Oechsli was joined by Atlantic chief communications officer David Morse, an adjunct faculty member at the USC Annenberg School for Communication and Journalism, and chief operating officer David Sternlieb, who together are working to ensure that there is a legacy in their work. Part of that is to share the processes, adaptations and mistakes they have made in leading the first foundation of its size to take this route.

“The work of Chris and his team is on the vanguard of philanthropic strategy, from how they are helping to execute Chuck Feeney’s vision of accelerated impact to the bigger bets they are taking on transformational change to their long-standing work trying to influence public policy,” said James Ferris, director of USC’s Center on Philanthropy and Public Policy. “Atlantic is doing the kind of work that our center was set up to study. This was a great opportunity for us to learn from them and share their insights with other philanthropic leaders.”

Giving billions and billions

Atlantic already has given away about $7 billion with a focus on sparking systemic reform and attacking the root causes of problems in seven countries on a variety of issues, including disadvantaged children, aging, human rights and population health. Its average grant is $1 million, and some have reached as much as $350 million.

Oechsli noted a powerful sense of urgency and significance within Atlantic as the foundation decides how it will allocate its remaining $600 to $700 million, with grantmaking to cease in 2016 and the foundation doors to close in 2020.

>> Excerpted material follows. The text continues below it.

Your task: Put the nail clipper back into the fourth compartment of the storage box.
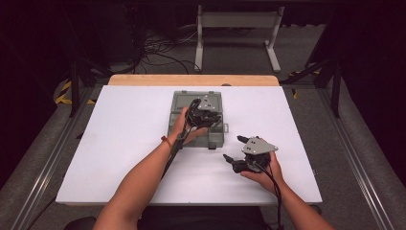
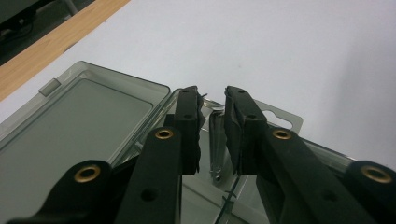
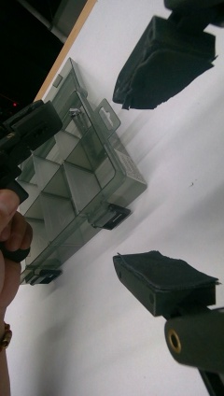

“I think most of us are stimulated by the fact that we have larger sums available to do more sooner,” Oechsli said. “That is a very energizing and powerful concept.”

Feeney is known for avoiding publicity of his philanthropic endeavors. For the first half of Atlantic’s history, its grantmaking was done anonymously. That philosophy has changed as Atlantic gets closer to turning out the lights, leading to events such as this to generate discussion on accelerated giving.

“We really want to know what we can share from our experience that would be useful to practitioners, academics and emerging philanthropists who are increasingly considering a limited-life approach,” Oechsli said.